Both the department and the wider University draw some of the brightest students from around the world, which makes for a student body that is culturally diverse and likely unequaled in the range of intellectual interests of its members. These factors combine to add an important dimension to the educational process. Students are able to learn from one another, collaborate on research projects and publications, and form bonds that are not broken by distance once the degree is completed and professional responsibilities lead them in different directions.

Applying to More Than One Program

Harvard has several PhD programs that may also be of interest to students considering applying to the PhD program in economics. These include Business EconomicsPolitical Economy and GovernmentPublic Policy, and Health Policy. Many students in these programs have considerable overlap in their coursework with courses offered to PhD students in economics. Many also have dissertation committees that include faculty members of the economics department.
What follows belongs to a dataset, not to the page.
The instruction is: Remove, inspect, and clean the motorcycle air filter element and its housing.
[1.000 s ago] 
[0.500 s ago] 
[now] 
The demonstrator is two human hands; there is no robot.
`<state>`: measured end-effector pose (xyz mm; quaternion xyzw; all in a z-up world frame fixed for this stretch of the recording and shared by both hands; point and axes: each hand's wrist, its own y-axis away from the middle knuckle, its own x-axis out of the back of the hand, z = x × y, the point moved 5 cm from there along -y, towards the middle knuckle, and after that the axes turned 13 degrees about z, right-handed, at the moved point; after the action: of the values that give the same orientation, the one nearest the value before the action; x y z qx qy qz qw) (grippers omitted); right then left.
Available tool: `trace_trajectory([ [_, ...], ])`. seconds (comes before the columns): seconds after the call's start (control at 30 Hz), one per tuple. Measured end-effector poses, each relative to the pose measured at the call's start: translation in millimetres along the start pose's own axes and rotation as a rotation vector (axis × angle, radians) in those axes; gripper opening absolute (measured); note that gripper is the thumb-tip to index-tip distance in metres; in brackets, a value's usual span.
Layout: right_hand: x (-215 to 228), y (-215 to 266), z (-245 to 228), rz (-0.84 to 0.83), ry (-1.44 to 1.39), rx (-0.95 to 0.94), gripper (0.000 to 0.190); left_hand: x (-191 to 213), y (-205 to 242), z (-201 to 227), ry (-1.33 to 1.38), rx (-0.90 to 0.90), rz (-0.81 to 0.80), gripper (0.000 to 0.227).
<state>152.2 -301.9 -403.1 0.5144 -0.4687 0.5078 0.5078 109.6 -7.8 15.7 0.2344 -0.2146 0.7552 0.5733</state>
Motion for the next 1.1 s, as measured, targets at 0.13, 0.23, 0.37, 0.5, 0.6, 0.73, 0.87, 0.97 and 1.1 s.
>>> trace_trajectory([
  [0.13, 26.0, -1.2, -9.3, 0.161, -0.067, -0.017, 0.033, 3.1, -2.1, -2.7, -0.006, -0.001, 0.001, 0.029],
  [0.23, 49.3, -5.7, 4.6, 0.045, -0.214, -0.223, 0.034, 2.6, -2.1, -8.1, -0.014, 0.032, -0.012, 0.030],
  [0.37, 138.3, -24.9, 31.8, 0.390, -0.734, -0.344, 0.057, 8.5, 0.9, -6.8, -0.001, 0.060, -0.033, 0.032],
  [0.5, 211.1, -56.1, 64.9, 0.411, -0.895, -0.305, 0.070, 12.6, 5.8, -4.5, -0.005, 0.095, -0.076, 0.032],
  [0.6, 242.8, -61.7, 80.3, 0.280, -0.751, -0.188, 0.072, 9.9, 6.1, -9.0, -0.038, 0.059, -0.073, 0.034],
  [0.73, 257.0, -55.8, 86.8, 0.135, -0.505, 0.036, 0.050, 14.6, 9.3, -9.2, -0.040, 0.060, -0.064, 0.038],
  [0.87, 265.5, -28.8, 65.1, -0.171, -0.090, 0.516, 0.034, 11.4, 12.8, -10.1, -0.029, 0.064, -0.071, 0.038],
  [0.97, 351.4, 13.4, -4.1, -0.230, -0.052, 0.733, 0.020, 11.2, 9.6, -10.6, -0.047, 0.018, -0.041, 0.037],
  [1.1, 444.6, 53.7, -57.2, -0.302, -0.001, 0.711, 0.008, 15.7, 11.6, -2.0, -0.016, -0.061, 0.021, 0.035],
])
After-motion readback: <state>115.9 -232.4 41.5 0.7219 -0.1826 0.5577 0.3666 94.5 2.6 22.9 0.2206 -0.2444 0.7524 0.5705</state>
We encourage those with interest in any of those programs to also apply to those programs. The Department of Economics will make admissions decisions independently, so application to or admission to other programs will not adversely affect admissions decisions within the department. However, please note that if you choose to apply to additional programs, you can only submit two applications to GSAS in a single year and no more than three applications during the course of your academic career.

Admissions Requirements

Applicants should have an understanding of economics. At a minimum, we expect some economics courses beyond the principles level. However, the ultimate objective of the program is to produce successful economic researchers, so demonstrating the ability to do research is an important criterion. This could be accomplished by either having done research previously or via experience as a research assistant. In the latter instance, a letter from the supervisor indicating the ability to do research is critical.

Mathematical preparation is also important. The minimum level of mathematical preparation to be considered for admission includes calculus and linear algebra and demonstration of proficiency with mathematics. Increasingly, successful applicants will have taken more mathematics. In particular, most successful applicants now take real analysis, although that is not a requirement. We do not require a minimum GRE score, however among students admitted in the last few years, scores ranged in the 97th percentile. Prospective students must include a writing sample of no less than 15 pages.

The Department of Economics offers tips on filling out the application and the GSAS Student Handbook details program requirements.

Financial Support

Graduate students in economics receive full tuition and stipend support while they are enrolled and making satisfactory progress toward the PhD. The division strongly encourages applicants to apply for support from extramural agencies. Students who receive competitively funded extramural fellowships, which will be used toward our student support upon matriculating to our programs, may be eligible to receive an educational allowance from the division. If you have external funding, please be sure to state that in your application. If you don’t have funding when you apply but receive it later, please make sure to communicate this to the department.

Campus Visits

The department arranges for campus visits for all admitted students and we cover a portion the costs associated with these visits. We do not encourage visits prior to being admitted. Since the department receives an overwhelming amount of applications, it’s simply more efficient to arrange meetings with faculty after students are accepted rather than before.